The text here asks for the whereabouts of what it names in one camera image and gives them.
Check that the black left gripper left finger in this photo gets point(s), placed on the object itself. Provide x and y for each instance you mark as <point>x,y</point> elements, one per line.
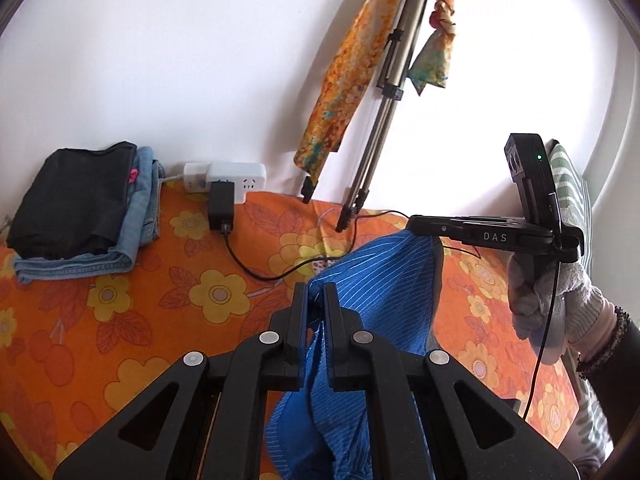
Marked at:
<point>202,418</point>

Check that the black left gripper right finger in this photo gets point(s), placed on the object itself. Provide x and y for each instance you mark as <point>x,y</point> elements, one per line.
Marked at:
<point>429,417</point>

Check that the blue striped pants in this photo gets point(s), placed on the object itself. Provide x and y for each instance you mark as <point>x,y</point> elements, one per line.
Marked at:
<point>393,284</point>

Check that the dark sleeved right forearm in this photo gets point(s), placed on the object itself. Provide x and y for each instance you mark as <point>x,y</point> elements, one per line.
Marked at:
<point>613,373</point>

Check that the white gloved right hand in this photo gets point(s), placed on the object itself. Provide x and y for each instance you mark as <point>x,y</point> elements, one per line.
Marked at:
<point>559,310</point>

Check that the orange floral bed sheet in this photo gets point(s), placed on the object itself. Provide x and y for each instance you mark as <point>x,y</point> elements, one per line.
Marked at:
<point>74,352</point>

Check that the silver black tripod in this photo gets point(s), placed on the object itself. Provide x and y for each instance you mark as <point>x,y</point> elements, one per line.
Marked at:
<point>390,78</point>

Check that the light blue folded jeans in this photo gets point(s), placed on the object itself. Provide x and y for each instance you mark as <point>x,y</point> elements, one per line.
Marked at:
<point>141,225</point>

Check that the black power adapter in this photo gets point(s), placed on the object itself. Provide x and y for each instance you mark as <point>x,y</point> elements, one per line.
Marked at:
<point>220,209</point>

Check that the orange floral scarf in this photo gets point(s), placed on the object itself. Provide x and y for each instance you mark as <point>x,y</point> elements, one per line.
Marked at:
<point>353,67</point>

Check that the white power strip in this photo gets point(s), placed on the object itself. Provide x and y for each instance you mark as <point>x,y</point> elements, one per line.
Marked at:
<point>247,177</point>

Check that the black folded garment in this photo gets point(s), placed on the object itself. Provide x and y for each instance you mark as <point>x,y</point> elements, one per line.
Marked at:
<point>75,205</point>

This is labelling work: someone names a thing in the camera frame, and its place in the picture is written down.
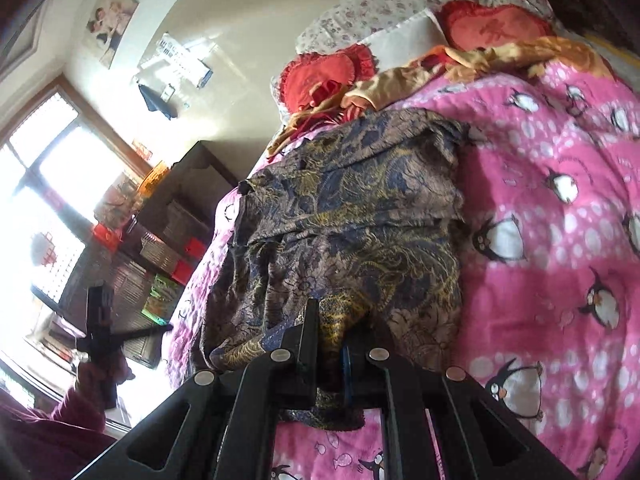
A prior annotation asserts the dark batik patterned garment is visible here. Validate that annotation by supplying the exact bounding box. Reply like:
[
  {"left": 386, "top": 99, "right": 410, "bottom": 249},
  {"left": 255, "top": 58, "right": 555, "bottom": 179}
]
[{"left": 199, "top": 106, "right": 471, "bottom": 430}]

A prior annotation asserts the magenta sleeve left forearm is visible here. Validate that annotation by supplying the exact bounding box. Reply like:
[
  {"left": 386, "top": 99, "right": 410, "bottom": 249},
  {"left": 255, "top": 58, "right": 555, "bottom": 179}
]
[{"left": 1, "top": 389, "right": 116, "bottom": 479}]

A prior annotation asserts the person's left hand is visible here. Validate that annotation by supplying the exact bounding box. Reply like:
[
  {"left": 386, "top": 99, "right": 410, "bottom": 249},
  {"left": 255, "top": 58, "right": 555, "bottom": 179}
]
[{"left": 74, "top": 351, "right": 134, "bottom": 413}]

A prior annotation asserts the green colourful gift bag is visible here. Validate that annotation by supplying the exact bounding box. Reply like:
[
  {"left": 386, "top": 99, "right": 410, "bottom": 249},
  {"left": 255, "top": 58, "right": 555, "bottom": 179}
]
[{"left": 142, "top": 274, "right": 183, "bottom": 325}]

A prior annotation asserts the pink penguin fleece blanket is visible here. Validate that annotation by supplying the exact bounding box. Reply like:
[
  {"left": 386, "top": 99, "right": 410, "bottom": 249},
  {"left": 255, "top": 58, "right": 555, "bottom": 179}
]
[{"left": 167, "top": 58, "right": 640, "bottom": 480}]

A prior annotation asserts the red gift bag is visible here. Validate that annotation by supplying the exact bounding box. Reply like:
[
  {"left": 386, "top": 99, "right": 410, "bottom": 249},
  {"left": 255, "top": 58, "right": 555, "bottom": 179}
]
[{"left": 171, "top": 237, "right": 206, "bottom": 285}]

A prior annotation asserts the dark wooden console table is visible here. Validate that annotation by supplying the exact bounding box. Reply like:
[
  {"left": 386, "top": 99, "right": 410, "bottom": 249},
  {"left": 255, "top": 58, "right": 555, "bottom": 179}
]
[{"left": 119, "top": 141, "right": 238, "bottom": 279}]

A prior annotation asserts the orange plastic basket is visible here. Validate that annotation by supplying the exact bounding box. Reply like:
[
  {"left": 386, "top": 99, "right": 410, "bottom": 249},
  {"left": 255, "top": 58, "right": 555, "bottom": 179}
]
[{"left": 138, "top": 162, "right": 170, "bottom": 198}]

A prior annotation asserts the red and gold blanket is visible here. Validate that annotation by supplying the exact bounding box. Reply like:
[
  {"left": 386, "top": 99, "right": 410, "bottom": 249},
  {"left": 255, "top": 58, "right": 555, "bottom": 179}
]
[{"left": 266, "top": 36, "right": 615, "bottom": 160}]

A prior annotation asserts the red heart-shaped cushion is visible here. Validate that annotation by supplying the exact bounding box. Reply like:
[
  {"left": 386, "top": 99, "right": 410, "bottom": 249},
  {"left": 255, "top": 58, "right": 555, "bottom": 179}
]
[{"left": 277, "top": 44, "right": 376, "bottom": 114}]

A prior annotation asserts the floral white pillow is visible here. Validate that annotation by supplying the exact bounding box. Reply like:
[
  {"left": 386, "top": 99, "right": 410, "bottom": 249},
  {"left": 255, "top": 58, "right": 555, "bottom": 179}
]
[{"left": 295, "top": 0, "right": 555, "bottom": 72}]

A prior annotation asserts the window with wooden frame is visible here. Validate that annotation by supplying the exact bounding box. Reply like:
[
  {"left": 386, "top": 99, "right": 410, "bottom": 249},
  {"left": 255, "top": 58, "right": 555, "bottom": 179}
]
[{"left": 1, "top": 76, "right": 154, "bottom": 399}]

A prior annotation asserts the wall poster photo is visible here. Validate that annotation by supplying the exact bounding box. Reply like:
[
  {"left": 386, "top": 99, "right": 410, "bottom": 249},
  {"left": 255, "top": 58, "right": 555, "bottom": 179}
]
[{"left": 82, "top": 0, "right": 139, "bottom": 68}]

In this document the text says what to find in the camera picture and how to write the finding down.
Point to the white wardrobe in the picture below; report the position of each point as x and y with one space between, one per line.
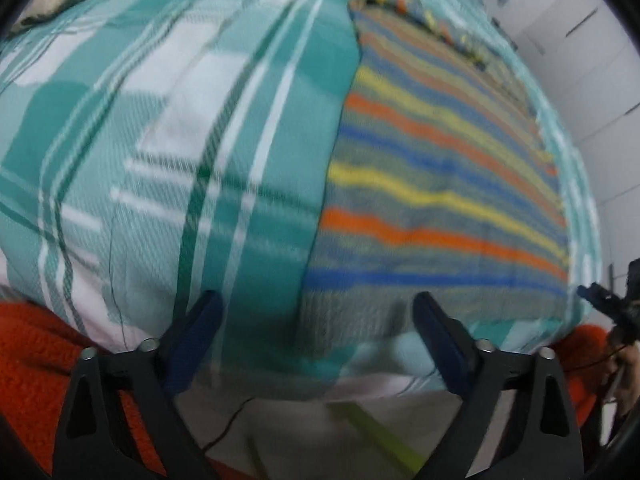
589 67

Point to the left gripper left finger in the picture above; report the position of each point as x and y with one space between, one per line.
94 440

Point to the orange rug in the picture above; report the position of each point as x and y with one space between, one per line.
38 356

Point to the multicolour striped knit sweater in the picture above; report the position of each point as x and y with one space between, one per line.
438 182

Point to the teal plaid bedspread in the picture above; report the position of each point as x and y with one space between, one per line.
154 149

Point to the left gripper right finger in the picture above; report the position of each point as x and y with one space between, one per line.
516 419

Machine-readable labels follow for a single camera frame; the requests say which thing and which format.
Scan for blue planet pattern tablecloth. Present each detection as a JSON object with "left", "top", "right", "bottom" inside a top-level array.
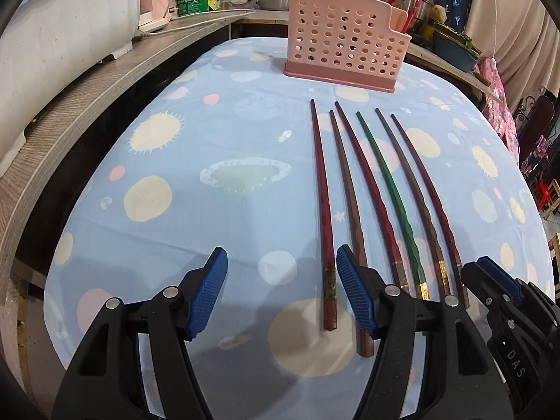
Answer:
[{"left": 44, "top": 38, "right": 553, "bottom": 419}]

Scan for pink perforated utensil holder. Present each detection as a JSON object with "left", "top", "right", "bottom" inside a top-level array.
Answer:
[{"left": 284, "top": 0, "right": 411, "bottom": 93}]

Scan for pink floral apron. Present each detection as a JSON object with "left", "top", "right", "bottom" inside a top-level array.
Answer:
[{"left": 475, "top": 58, "right": 519, "bottom": 165}]

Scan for white blue dish rack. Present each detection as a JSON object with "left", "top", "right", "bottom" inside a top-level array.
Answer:
[{"left": 1, "top": 0, "right": 140, "bottom": 171}]

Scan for brown chopstick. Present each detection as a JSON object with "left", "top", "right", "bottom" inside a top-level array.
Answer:
[
  {"left": 329, "top": 110, "right": 374, "bottom": 358},
  {"left": 375, "top": 108, "right": 451, "bottom": 299}
]

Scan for green chopstick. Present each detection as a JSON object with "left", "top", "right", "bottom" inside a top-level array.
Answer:
[{"left": 356, "top": 112, "right": 430, "bottom": 300}]

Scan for white power cable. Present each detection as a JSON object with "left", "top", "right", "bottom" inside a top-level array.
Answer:
[{"left": 139, "top": 7, "right": 259, "bottom": 38}]

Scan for dark red chopstick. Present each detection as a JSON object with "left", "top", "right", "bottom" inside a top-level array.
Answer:
[
  {"left": 335, "top": 100, "right": 409, "bottom": 293},
  {"left": 391, "top": 114, "right": 470, "bottom": 308},
  {"left": 309, "top": 100, "right": 338, "bottom": 331}
]

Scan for clear food container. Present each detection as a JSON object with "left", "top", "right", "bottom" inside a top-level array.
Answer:
[{"left": 218, "top": 0, "right": 259, "bottom": 11}]

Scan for beige curtain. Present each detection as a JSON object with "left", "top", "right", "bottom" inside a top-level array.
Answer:
[{"left": 465, "top": 0, "right": 559, "bottom": 109}]

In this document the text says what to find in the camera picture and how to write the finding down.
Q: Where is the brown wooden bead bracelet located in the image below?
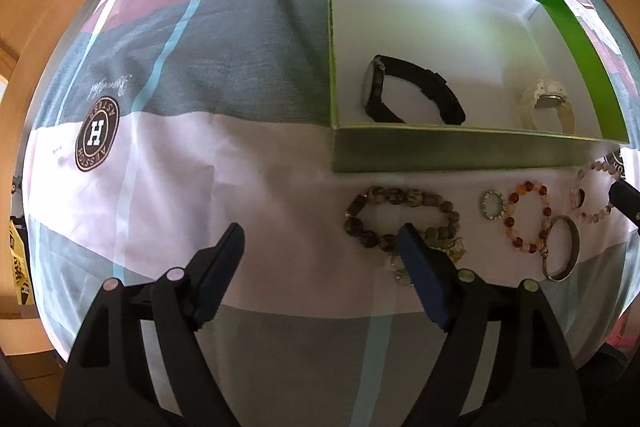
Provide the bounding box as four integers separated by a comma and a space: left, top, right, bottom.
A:
342, 184, 468, 285

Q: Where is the pink crystal bead bracelet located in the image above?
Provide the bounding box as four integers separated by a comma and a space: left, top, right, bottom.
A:
569, 158, 624, 226

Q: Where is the silver bangle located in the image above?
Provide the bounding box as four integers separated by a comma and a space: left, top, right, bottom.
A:
540, 216, 582, 283

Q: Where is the red orange bead bracelet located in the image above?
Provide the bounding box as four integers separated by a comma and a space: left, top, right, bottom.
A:
502, 178, 554, 256

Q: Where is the small silver bead ring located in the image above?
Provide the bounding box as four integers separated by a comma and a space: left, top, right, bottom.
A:
480, 189, 507, 221

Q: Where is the white wrist watch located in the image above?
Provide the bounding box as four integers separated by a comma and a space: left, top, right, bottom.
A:
518, 79, 575, 135

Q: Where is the black wrist watch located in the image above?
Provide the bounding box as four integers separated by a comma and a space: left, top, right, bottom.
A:
361, 54, 466, 126

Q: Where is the plaid bed sheet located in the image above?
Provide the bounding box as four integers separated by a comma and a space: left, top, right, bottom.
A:
22, 0, 639, 426

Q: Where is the green cardboard box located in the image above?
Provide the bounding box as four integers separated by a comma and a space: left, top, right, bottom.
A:
329, 0, 629, 172

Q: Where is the wooden headboard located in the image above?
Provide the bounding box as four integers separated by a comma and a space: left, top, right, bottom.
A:
0, 0, 122, 318

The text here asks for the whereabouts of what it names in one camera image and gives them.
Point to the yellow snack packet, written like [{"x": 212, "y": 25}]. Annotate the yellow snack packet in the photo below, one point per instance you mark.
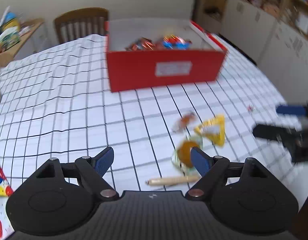
[{"x": 213, "y": 129}]

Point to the orange jelly cup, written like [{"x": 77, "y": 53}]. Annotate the orange jelly cup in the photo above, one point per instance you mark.
[{"x": 181, "y": 158}]

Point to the green tissue pack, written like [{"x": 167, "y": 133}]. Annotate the green tissue pack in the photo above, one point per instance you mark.
[{"x": 9, "y": 38}]

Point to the brown foil snack bag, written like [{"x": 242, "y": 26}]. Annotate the brown foil snack bag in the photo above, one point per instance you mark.
[{"x": 141, "y": 44}]

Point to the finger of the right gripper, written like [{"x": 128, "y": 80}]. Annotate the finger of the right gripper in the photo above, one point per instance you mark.
[
  {"x": 285, "y": 135},
  {"x": 298, "y": 110}
]

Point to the yellow blue container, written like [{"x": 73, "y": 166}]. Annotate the yellow blue container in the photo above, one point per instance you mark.
[{"x": 10, "y": 21}]

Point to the blue snack packet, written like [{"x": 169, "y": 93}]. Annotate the blue snack packet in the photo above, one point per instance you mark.
[{"x": 176, "y": 42}]

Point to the small red candy wrapper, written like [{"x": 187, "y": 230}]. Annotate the small red candy wrapper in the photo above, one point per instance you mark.
[{"x": 250, "y": 108}]

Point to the white grid tablecloth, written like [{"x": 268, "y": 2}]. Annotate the white grid tablecloth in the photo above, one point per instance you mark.
[{"x": 58, "y": 103}]

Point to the beige snack stick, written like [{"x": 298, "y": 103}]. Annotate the beige snack stick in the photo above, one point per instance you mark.
[{"x": 167, "y": 181}]

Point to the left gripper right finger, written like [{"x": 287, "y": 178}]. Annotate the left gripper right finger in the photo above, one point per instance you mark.
[{"x": 214, "y": 172}]

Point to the clear orange snack packet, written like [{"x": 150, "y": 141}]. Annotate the clear orange snack packet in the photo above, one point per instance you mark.
[{"x": 181, "y": 124}]

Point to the wooden side cabinet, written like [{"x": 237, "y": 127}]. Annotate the wooden side cabinet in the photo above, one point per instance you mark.
[{"x": 8, "y": 55}]

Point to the red cardboard box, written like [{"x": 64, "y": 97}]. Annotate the red cardboard box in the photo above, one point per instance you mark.
[{"x": 129, "y": 70}]

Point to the white shoe cabinet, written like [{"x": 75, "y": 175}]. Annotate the white shoe cabinet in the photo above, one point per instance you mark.
[{"x": 278, "y": 50}]

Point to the brown wooden chair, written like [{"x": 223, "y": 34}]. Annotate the brown wooden chair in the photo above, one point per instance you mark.
[{"x": 80, "y": 23}]

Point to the colourful dotted cloth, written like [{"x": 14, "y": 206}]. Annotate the colourful dotted cloth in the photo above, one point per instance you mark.
[{"x": 5, "y": 192}]

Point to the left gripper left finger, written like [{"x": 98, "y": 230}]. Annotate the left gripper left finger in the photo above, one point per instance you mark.
[{"x": 82, "y": 180}]

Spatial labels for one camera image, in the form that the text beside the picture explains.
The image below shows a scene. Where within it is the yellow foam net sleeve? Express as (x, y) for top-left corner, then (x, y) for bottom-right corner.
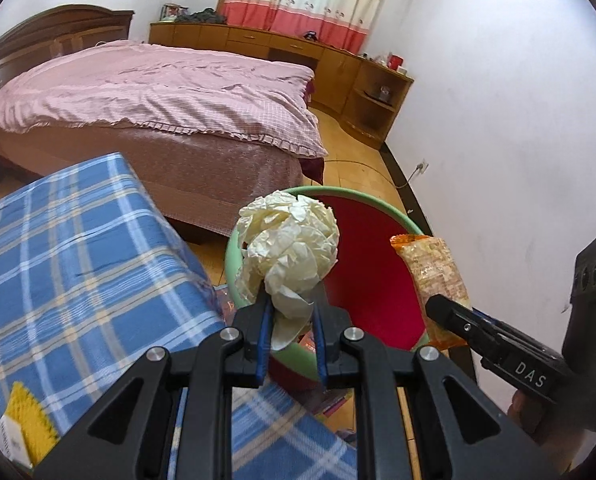
(5, 382), (60, 466)

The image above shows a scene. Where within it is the white green medicine box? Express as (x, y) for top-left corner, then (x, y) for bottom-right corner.
(0, 415), (33, 469)

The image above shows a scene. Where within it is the orange snack packet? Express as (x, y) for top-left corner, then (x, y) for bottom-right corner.
(390, 234), (472, 351)

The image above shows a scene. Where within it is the cream paper ball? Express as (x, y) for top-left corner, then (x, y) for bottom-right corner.
(235, 191), (340, 351)

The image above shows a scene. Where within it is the person's right hand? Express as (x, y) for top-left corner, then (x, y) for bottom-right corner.
(507, 390), (584, 474)

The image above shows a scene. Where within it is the blue plaid blanket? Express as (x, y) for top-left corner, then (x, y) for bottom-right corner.
(0, 154), (224, 434)

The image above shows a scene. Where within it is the red bin with green rim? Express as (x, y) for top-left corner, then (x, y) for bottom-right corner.
(225, 186), (425, 382)

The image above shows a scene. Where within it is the long wooden cabinet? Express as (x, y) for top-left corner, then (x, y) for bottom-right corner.
(147, 20), (415, 150)

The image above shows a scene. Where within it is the pink bedspread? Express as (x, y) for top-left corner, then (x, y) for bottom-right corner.
(0, 40), (327, 159)

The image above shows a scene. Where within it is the red box on shelf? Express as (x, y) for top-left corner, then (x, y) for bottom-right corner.
(387, 54), (403, 70)

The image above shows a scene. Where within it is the dark wooden headboard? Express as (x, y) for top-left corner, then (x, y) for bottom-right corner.
(0, 4), (134, 88)

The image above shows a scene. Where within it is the dark clothes pile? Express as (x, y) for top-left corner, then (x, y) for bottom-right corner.
(174, 8), (226, 25)

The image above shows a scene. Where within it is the small photo frame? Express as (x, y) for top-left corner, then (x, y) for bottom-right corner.
(159, 3), (188, 22)

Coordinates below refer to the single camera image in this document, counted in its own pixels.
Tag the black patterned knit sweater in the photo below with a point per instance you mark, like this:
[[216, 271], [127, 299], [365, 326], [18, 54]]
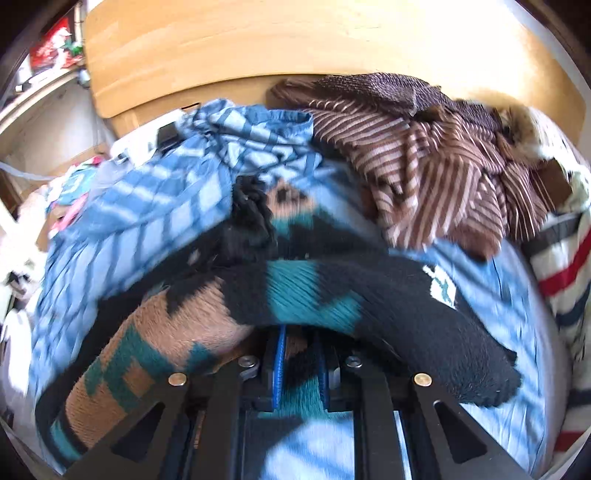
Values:
[[279, 260]]

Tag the star striped duvet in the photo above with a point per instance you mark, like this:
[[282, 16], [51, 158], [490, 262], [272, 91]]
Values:
[[560, 257]]

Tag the blue striped bed sheet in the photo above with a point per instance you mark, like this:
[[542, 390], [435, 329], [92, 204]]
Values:
[[142, 212]]

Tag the red book on shelf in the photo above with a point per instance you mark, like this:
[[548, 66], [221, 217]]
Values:
[[59, 48]]

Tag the brown striped garment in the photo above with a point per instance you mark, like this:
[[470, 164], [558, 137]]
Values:
[[438, 168]]

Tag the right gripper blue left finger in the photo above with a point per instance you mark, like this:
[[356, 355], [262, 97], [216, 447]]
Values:
[[192, 427]]

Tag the wooden headboard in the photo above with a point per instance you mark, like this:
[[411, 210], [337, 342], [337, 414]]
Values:
[[149, 57]]

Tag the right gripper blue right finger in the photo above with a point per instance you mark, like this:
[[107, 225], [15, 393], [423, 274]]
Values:
[[406, 426]]

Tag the black power adapter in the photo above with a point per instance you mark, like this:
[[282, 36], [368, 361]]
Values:
[[167, 137]]

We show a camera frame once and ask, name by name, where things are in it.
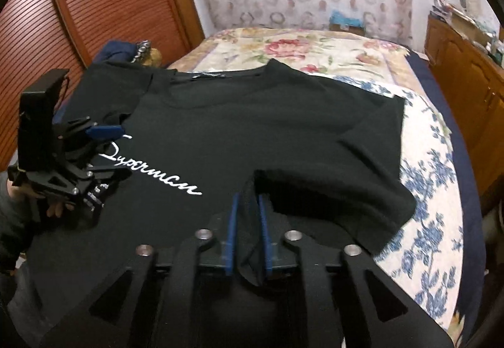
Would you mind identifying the black printed t-shirt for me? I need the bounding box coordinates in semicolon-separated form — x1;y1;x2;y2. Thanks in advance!
8;60;416;347

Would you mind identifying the person's left hand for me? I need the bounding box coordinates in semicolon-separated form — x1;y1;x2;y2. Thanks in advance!
6;180;74;218

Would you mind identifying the navy blue garment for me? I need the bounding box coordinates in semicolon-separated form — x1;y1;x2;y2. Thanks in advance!
92;40;151;63

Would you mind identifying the blue floral white bedsheet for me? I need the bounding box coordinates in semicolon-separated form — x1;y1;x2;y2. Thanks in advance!
335;75;464;329

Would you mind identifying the navy blue mattress cover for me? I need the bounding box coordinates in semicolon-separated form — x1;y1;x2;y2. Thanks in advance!
406;50;486;345

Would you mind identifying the pink floral beige quilt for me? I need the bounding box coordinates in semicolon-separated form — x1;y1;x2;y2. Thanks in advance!
169;27;426;95

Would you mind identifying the long wooden sideboard cabinet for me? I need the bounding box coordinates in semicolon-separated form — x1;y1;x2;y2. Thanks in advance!
425;16;503;199

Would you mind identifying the black camera mount box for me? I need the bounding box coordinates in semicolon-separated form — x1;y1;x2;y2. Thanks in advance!
18;69;69;171

========================================

• _Problem requirements_: From the material above, retype precisely the lines between the line holding "Check that the orange floral bed" and the line holding "<point>220,209</point>", inclusive, and nothing beyond them.

• _Written response_:
Check that the orange floral bed sheet in this photo gets point(s), placed on the object itself. Provide x and y for each instance you mark as <point>x,y</point> elements, one per line.
Marked at:
<point>74,352</point>

Check that the silver black tripod in this photo gets point(s), placed on the object itself. Provide x and y for each instance you mark as <point>x,y</point> elements, one per line.
Marked at:
<point>390,78</point>

Check that the light blue folded jeans in this photo gets point(s), placed on the object itself. Provide x and y for each instance you mark as <point>x,y</point> elements, one per line.
Marked at:
<point>141,225</point>

Check that the black power adapter in this photo gets point(s), placed on the object itself. Provide x and y for each instance you mark as <point>x,y</point> elements, one per line.
Marked at:
<point>220,209</point>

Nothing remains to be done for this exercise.